Task prompt. When you transcribe the listing that follows, keep every line exact and omit the pictures.

----------

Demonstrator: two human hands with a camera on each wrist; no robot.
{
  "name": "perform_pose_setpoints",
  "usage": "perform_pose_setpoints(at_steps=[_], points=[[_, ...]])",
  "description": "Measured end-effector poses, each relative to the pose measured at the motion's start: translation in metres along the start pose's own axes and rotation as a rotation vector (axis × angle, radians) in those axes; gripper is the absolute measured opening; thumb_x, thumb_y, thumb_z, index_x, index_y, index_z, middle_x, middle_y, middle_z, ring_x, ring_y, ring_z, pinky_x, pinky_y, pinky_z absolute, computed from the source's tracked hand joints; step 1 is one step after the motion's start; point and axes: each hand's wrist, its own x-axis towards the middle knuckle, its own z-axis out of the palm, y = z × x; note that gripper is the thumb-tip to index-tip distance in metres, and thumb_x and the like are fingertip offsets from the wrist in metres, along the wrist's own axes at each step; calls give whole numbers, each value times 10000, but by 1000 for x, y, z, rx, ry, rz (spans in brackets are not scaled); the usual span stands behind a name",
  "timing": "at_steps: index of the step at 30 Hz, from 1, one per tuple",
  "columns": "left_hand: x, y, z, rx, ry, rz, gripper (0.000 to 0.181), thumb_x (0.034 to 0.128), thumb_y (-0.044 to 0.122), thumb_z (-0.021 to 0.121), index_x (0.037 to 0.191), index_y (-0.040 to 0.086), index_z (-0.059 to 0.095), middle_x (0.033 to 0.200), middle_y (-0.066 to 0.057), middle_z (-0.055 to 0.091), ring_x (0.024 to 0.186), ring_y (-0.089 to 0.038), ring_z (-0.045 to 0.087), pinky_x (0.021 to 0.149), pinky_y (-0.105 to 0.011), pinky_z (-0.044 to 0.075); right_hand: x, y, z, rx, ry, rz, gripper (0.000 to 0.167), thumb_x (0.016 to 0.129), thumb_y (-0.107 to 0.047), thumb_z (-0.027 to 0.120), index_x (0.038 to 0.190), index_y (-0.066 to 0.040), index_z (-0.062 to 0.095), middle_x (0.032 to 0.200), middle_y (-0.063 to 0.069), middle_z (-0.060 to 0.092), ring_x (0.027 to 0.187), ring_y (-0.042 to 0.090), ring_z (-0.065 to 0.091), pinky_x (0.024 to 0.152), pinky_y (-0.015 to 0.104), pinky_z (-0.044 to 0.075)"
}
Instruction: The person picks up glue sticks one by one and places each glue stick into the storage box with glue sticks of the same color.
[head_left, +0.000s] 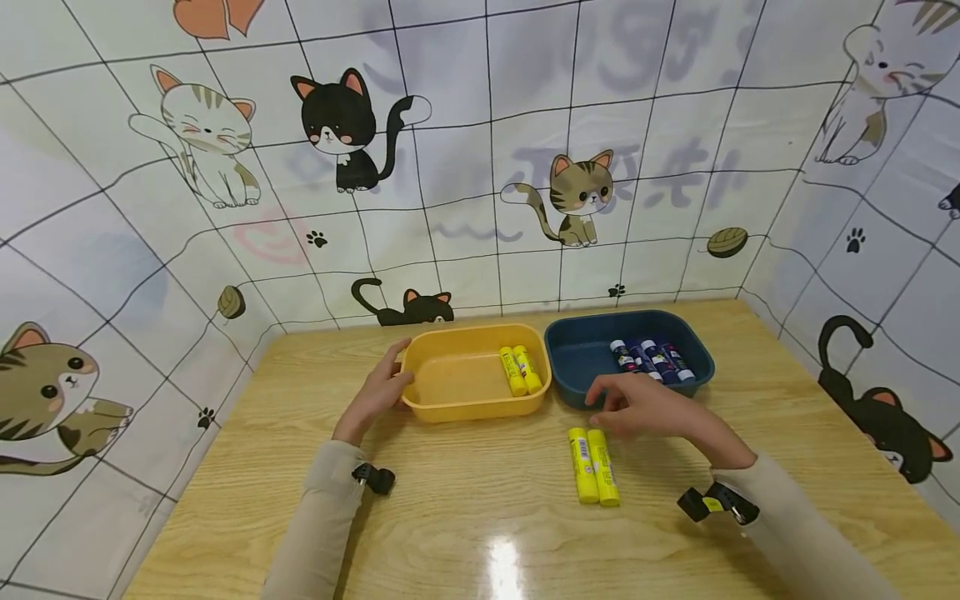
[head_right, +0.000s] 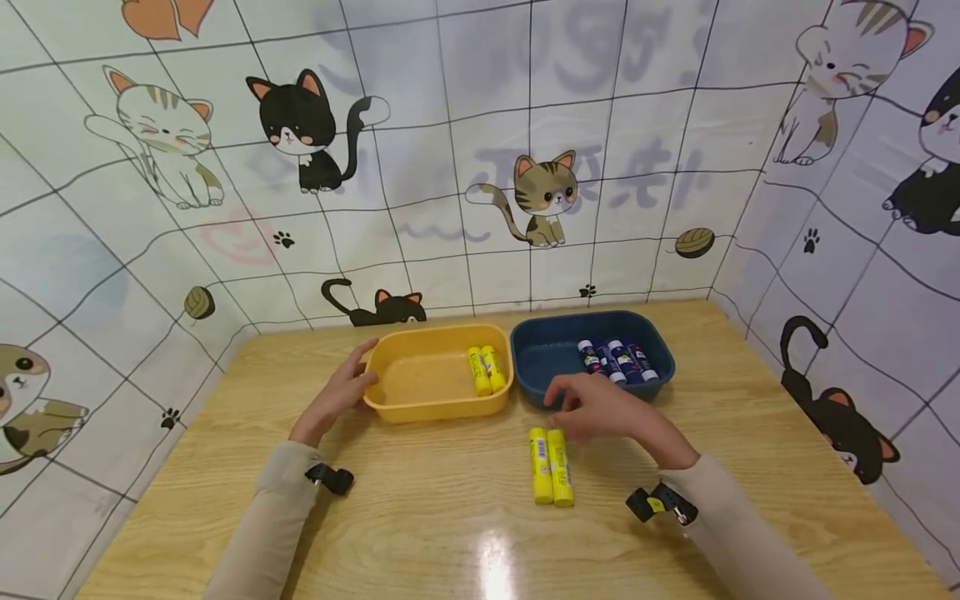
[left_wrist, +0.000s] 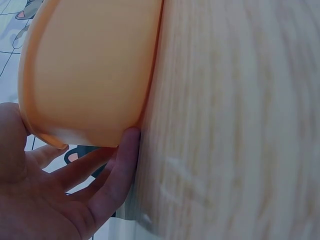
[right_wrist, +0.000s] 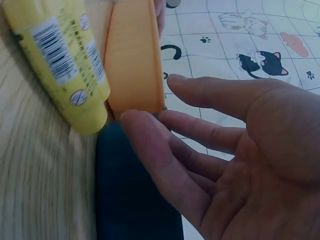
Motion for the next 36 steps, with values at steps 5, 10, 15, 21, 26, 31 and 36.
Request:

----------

Written response.
Demonstrator: two human hands with a camera on each wrist; no robot.
{
  "name": "perform_pose_setpoints",
  "usage": "perform_pose_setpoints(at_steps=[_], points=[[_, ...]])",
  "description": "Measured end-effector poses, each relative to the pose measured at the motion's start: translation in metres along the start pose's own axes and rotation as a rotation vector (axis × angle, radians) in those axes; gripper is the absolute measured opening; thumb_x, thumb_y, thumb_z, index_x, index_y, index_z, middle_x, middle_y, middle_z, ring_x, ring_y, ring_z, pinky_x, pinky_y, pinky_z absolute, computed from the source's tracked hand joints; step 1 is one step after the motion's start; point and axes: each hand's wrist, its own x-axis towards the middle knuckle, its own z-axis out of the palm, y = z × x; note that gripper is the thumb-tip to index-tip distance in metres, and thumb_x and the like are fingertip offsets from the wrist in metres, along the wrist's own axes at each step; calls give whole numbers, each value times 10000, but by 1000 for x, y, z, rx, ry, rz (spans in brackets are not scaled); the usual span stands behind a name",
  "timing": "at_steps: index of the step at 30 Hz, from 1, one per tuple",
  "columns": "left_hand: x, y, z, rx, ry, rz, gripper (0.000 to 0.181), thumb_x (0.034 to 0.128), thumb_y (-0.044 to 0.122), thumb_z (-0.021 to 0.121), index_x (0.037 to 0.191), index_y (-0.040 to 0.086), index_z (-0.059 to 0.095), middle_x (0.033 to 0.200), middle_y (-0.066 to 0.057), middle_z (-0.055 to 0.091), ring_x (0.024 to 0.186), ring_y (-0.089 to 0.038), ring_z (-0.045 to 0.087), pinky_x (0.021 to 0.149), pinky_y (-0.105 to 0.011), pinky_z (-0.044 to 0.075); right_hand: x, y, z, rx, ry, rz, gripper (0.000 to 0.167), thumb_x (0.016 to 0.129), thumb_y (-0.107 to 0.047), thumb_z (-0.027 to 0.120), index_x (0.038 to 0.190), index_y (-0.066 to 0.040), index_z (-0.062 to 0.095), middle_x (0.032 to 0.200), middle_y (-0.063 to 0.069), middle_z (-0.060 to 0.092), ring_x (0.027 to 0.187), ring_y (-0.042 to 0.090), ring_z (-0.065 to 0.091), pinky_x (0.024 to 0.152), pinky_y (-0.015 to 0.104), pinky_z (-0.044 to 0.075)"
}
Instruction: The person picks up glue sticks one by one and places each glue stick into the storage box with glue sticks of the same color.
[head_left, +0.000s] 
[head_right, +0.000s] 
[left_wrist, +0.000s] 
[right_wrist, +0.000s] 
Motion for the next 36 steps, with values at steps 5, 10, 15, 21, 26, 31 and 36.
Request:

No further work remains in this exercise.